Tuesday, August 23, 2011

Not So Funny After All

In Jenifer Egan’s novel A Visit From The Goon Squad, a novel wining the Pulitzer Prize, I found my self laughing or chuckling at almost ever turn. When Scotty so plainly thought “I’d toss it on the counter so causally, daring the gal to challenge me”(108) I could no longer hold in my laughter. Scotty’s use of “daring” and “challenge” make what he thinks about doing seem a huge adventure, in reality Scotty’s only dropping of laundry. The juxtaposition between reality and the fiction in Scotty’s head amuses me completely for its utter seeming lack of reality, until I read the last line. “And she would make it new again”(108). The use of it a non specific now instead of the use of the word suit proves /Scotty’s not just some delusional lunatic, believing laundry a huge feet. It seems to me Scotty doesn’t strive for a clean suit but the suit is symbolic. The suit and Scotty are one. Scotty longs to make himself knew agene like he does ever single week with his suite. In this short fraise Scotty proves how want to erase the past, like the cleaning does, to make himself knew agene.

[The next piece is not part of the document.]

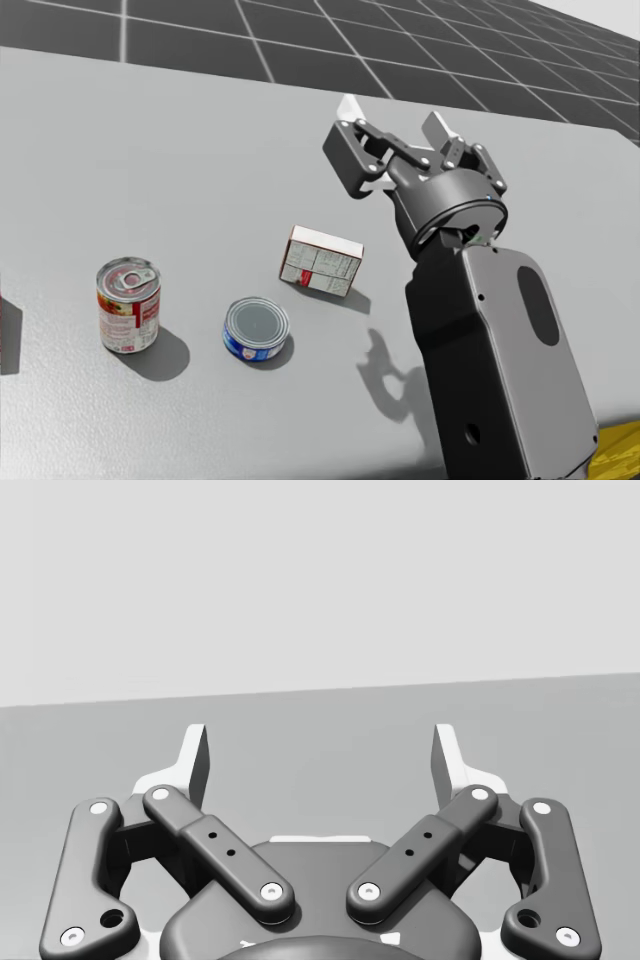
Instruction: Grasp the pudding box and hold it up.
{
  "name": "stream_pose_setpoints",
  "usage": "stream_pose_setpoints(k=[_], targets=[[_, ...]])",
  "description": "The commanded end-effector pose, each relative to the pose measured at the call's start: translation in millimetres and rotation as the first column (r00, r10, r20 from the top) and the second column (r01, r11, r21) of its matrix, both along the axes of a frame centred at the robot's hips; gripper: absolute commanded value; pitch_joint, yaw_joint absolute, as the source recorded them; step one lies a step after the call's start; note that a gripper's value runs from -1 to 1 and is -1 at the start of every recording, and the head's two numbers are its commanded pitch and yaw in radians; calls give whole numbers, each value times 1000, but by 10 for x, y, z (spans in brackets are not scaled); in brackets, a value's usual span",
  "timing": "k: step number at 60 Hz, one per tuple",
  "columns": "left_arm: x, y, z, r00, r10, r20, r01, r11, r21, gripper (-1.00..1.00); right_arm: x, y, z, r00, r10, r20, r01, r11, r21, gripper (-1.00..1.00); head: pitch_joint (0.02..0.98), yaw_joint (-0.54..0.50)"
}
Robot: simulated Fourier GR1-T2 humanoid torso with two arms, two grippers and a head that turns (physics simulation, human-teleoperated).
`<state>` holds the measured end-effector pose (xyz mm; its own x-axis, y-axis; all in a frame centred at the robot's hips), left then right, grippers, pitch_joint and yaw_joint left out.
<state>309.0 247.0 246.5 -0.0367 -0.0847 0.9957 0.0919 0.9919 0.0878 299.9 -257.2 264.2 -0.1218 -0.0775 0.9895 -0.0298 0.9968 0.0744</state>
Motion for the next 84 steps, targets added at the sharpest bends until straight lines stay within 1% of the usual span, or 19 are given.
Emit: stream_pose_setpoints(k=[1, 5, 6, 11, 16, 19, 21, 23, 24, 25, 29, 35, 47, 54, 59, 68, 73, 79, 84], targets=[[-1, -1, 3, 1000, 0, 0, 0, 1000, 0, -1000, -169, -24, 46, 995, 94, -13, -94, 996, -4, -1000, 761, -394], [-1, -4, 4, 1000, -1, 0, 1, 1000, 1, -1000, -225, -61, 33, 987, 161, -28, -160, 987, 20, -1000, 761, -394], [0, -5, 4, 1000, -1, 0, 1, 1000, 2, -1000, -261, -92, 14, 979, 202, -38, -201, 979, 27, -1000, 761, -395], [1, -10, 2, 1000, -1, -2, 1, 1000, 5, -1000, -309, -163, -57, 962, 266, -56, -266, 964, 23, -1000, 759, -398], [1, -15, -3, 1000, 0, -5, 0, 1000, 12, -1000, -344, -248, -173, 950, 306, -63, -308, 951, -15, -1000, 757, -400], [2, -19, -5, 1000, 0, -6, 0, 1000, 14, -1000, -383, -294, -268, 929, 360, -83, -363, 931, -33, -1000, 757, -400], [2, -22, -7, 1000, -2, -9, 2, 1000, 16, -1000, -410, -321, -330, 913, 397, -93, -403, 913, -63, -1000, 758, -400], [2, -23, -8, 1000, -3, -9, 3, 1000, 17, -1000, -422, -339, -369, 906, 415, -87, -421, 904, -79, -1000, 758, -400], [1, -23, -10, 1000, -3, -9, 3, 1000, 17, -1000, -440, -368, -424, 892, 442, -96, -450, 889, -86, -1000, 757, -401], [1, -23, -10, 1000, -3, -9, 3, 1000, 17, -1000, -446, -379, -439, 888, 450, -98, -458, 884, -90, -1000, 758, -401], [2, -24, -11, 1000, -3, -9, 3, 1000, 19, -1000, -460, -430, -498, 878, 470, -92, -479, 870, -121, -1000, 758, -401], [0, -23, -10, 1000, -2, -7, 2, 1000, 19, -1000, -459, -505, -568, 865, 496, -80, -502, 852, -149, -1000, 757, -401], [0, -26, -10, 1000, -1, -7, 2, 1000, 19, -1000, -401, -634, -796, 837, 536, -108, -546, 813, -202, -1000, 756, -403], [1, -27, -11, 1000, 0, -7, 0, 1000, 20, -1000, -343, -685, -899, 824, 550, -133, -566, 798, -206, -1000, 756, -403], [1, -27, -11, 1000, 1, -6, -1, 1000, 21, -1000, -272, -730, -980, 823, 548, -149, -568, 796, -210, -1000, 756, -403], [0, -26, -12, 1000, 1, -5, -1, 1000, 22, -1000, -133, -797, -1108, 821, 542, -178, -570, 800, -190, -1000, 755, -402], [0, -24, -11, 1000, 3, -3, -2, 1000, 22, -1000, -62, -821, -1158, 818, 540, -199, -571, 803, -169, -1000, 755, -401], [-1, -24, -10, 1000, 3, -3, -3, 1000, 21, -1000, 35, -838, -1224, 814, 538, -221, -574, 804, -157, -1000, 753, -401], [0, -21, -9, 1000, 4, -2, -4, 1000, 21, -1000, 102, -837, -1284, 806, 540, -243, -582, 798, -158, -1000, 753, -400]])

At first I found Scotty’s obsessive suit cleaning amusing and interesting. When I looked deeper though I found in Scotty, what ever one wants. To erase. Scotty wanted to let go of the mistakes he had maid and be a clean and new agene. Scotty’s struggle is a common human struggle. I’ll admit there are things I wish I could go and erase that I’ve said or done; but I’m not a suite. I can’t send my self away for cleaning to become new agene. Why Scotty’s story for me turned from funny to pain came from his inability to realize the only way to move on form those moment is to let go. So yeah Scotty for me started of as funny, in the end though the punch line wasn’t Scotty but human imperfection and longing.

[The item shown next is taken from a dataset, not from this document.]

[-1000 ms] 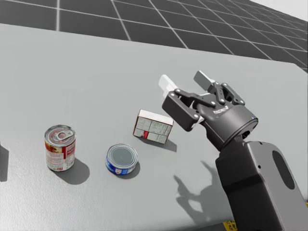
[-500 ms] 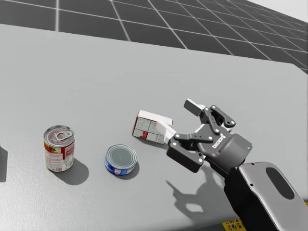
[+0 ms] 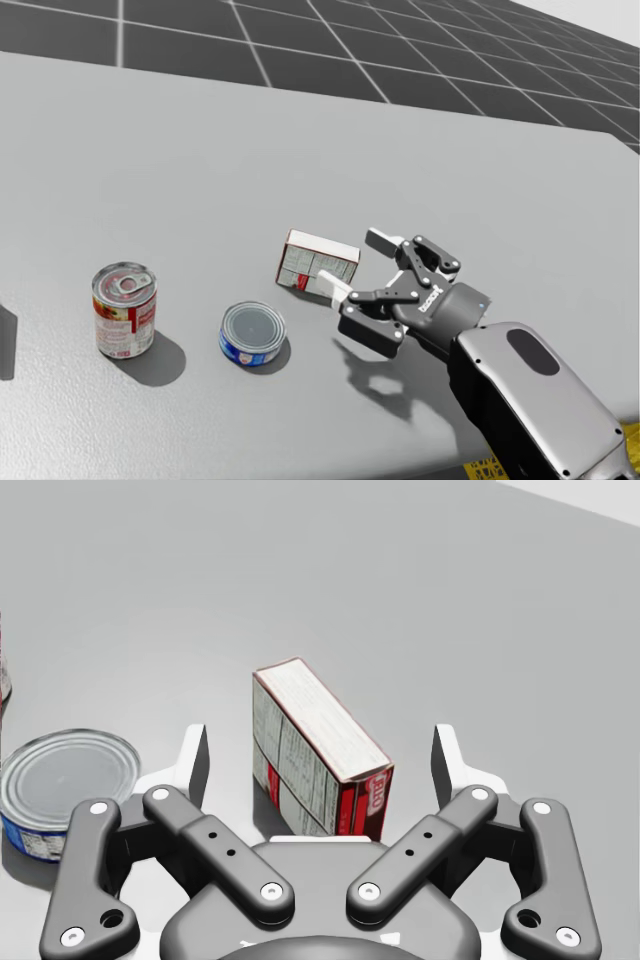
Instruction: Grasp the pudding box and hold it up.
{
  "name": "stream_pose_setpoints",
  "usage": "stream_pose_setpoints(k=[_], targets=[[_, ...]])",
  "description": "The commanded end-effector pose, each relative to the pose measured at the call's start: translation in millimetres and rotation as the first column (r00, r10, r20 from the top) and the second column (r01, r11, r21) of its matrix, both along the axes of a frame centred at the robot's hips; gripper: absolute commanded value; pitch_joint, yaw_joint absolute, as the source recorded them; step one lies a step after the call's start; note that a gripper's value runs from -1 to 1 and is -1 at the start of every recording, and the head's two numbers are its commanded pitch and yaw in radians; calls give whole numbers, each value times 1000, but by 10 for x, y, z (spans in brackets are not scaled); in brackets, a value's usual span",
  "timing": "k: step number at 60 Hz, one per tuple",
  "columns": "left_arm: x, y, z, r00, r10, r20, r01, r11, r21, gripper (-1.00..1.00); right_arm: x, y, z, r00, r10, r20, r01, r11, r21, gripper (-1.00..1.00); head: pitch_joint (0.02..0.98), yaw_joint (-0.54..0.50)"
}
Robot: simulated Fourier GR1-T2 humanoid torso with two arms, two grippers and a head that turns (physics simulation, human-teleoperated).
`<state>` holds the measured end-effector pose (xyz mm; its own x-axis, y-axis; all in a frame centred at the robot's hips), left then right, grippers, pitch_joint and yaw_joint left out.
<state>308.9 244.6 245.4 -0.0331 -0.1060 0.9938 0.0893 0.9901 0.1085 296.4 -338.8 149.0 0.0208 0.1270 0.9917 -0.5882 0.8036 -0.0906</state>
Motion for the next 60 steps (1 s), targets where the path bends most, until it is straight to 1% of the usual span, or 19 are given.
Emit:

Adults the wisest? I think not.

Lou a character from Jeniffer Egan’s noval A Visit From Thee Goon Squad, or rather her compilation of stores that connected by one charter and never time. Egan a novelist featured in the New York Magazine who first lived in Brookline and San Francisco. Lou though a character Egan develops and redevelops in the matter of three chapters. At times I wish I could take Lou and pound into his head the things his missing. As an eighteen year old its surprising that I can find these moments with a “grown “ “adult”. He “cant tolerate defeat” “He has to win” “Albert is nothing…What matters now is that Mindy understands this”(79). Egan ‘s incredible strong diction in the use of “can’t” “has to” “nothing” reveals the characters she’s creating. A character needing do mince, needing control of something, and needing to assert his power through control of a human. Egan revels this farther when stating “But Charlie does know her father. He’ll marry Mindy because that’s what winning means”(80). Egan uses Lou’s daughter to magnify his problem. His addiction presents so promptly that his own daughter sees it.
I want to rip Lou from the pages Egan fills and tell him everything he misses by only looking for control in his relationships. Yes he gets to be the hero of ever situation, but what has Lou sacrificed for it? He misses so much, a daughter starving for attention, a son with wisdom beyond his years “’I don’t think those ladies were ever watching birds”’(83). I want to tell Lou how destructive he’s being, how selfish he’s being. A few pages later though Lou a miner character in a story some one else lives the role of the main character. Some how though I still want to tell him Lou you have no control let it go and just live, but he’s just a character in a book that for three hundred and thirty one pages has life through me.